Repeat the full listing below verbatim and keep the images out.

◇ ◇ ◇ ◇

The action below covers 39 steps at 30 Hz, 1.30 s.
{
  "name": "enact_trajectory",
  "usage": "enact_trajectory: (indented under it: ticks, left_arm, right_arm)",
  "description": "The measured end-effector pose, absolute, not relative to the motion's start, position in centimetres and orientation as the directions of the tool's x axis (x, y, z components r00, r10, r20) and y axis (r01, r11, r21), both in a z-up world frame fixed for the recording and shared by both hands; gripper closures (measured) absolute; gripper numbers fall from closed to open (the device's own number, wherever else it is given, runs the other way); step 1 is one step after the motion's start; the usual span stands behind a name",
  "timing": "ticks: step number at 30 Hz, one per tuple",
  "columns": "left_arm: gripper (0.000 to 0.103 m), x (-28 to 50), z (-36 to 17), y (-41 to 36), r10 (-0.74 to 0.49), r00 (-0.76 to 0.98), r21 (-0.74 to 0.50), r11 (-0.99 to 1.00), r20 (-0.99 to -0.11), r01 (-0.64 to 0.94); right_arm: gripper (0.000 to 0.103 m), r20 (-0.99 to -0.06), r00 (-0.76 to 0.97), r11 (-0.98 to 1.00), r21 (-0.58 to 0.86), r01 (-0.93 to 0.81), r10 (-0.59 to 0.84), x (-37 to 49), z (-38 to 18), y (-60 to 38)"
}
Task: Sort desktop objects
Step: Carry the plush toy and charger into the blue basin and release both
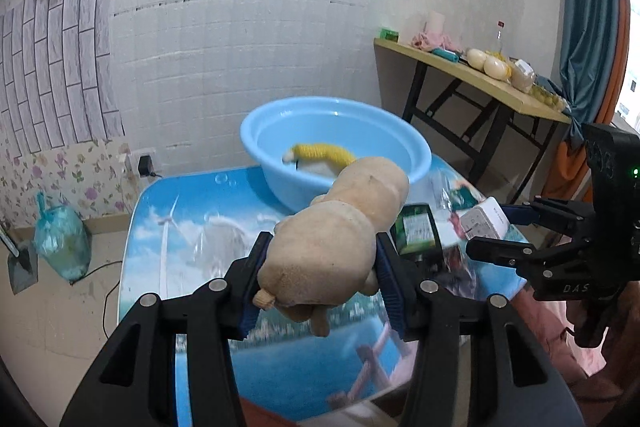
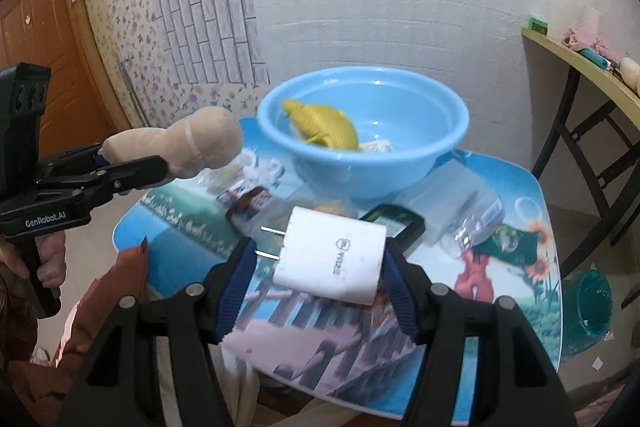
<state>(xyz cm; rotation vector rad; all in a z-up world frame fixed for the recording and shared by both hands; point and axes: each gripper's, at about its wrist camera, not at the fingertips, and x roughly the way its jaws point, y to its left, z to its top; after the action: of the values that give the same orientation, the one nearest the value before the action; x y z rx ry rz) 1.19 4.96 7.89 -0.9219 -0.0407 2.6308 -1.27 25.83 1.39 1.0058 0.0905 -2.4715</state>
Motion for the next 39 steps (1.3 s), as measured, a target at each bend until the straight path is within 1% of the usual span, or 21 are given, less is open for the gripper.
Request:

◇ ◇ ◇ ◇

• **Result of this task**
The action below covers 39 steps at 30 Hz, 1.30 s.
{
  "name": "enact_trajectory",
  "usage": "enact_trajectory: (indented under it: ticks, left_arm, right_arm)",
  "description": "The measured end-effector pose, absolute, not relative to the motion's start, position in centimetres and orientation as the directions of the tool's x axis (x, y, z components r00, r10, r20) and y axis (r01, r11, r21), both in a z-up world frame fixed for the recording and shared by both hands; gripper closures (measured) absolute; gripper numbers fall from closed to open (the device's own number, wherever else it is given, runs the other way); step 1 is one step after the motion's start; the usual span stands behind a name",
  "timing": "ticks: step number at 30 Hz, one per tuple",
  "columns": "left_arm: gripper (0.000 to 0.103 m), x (-28 to 50), z (-36 to 17), y (-41 to 36), r10 (-0.74 to 0.49), r00 (-0.76 to 0.98), r21 (-0.74 to 0.50), r11 (-0.99 to 1.00), r20 (-0.99 to -0.11), r01 (-0.64 to 0.94); right_arm: gripper (0.000 to 0.103 m), r20 (-0.99 to -0.06), r00 (-0.76 to 0.97), r11 (-0.98 to 1.00), r21 (-0.58 to 0.86), r01 (-0.93 to 0.81), r10 (-0.59 to 0.84), x (-37 to 49), z (-38 to 18), y (-60 to 38)"
}
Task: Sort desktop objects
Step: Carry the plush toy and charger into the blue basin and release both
<state>(xyz cm; rotation vector rad; all in a z-up world frame fixed for the recording and shared by both hands; point and axes: each gripper's, at about its wrist camera, not at the fingertips, and x roughly the way its jaws point, y to its left, z to its top; after the action: of the values that give the same orientation, the one nearest the value before the action; x y z rx ry rz) 1.19 4.96 7.89 -0.9219 -0.0407 2.6308 -1.27 25.83 1.39 1.0058 0.0905 -2.4715</state>
Motion for the next 39 steps (1.3 s), as measured, a target at each bend until the straight path is within 1% of the usual span, or 21 are given, less is open for the gripper.
Request:

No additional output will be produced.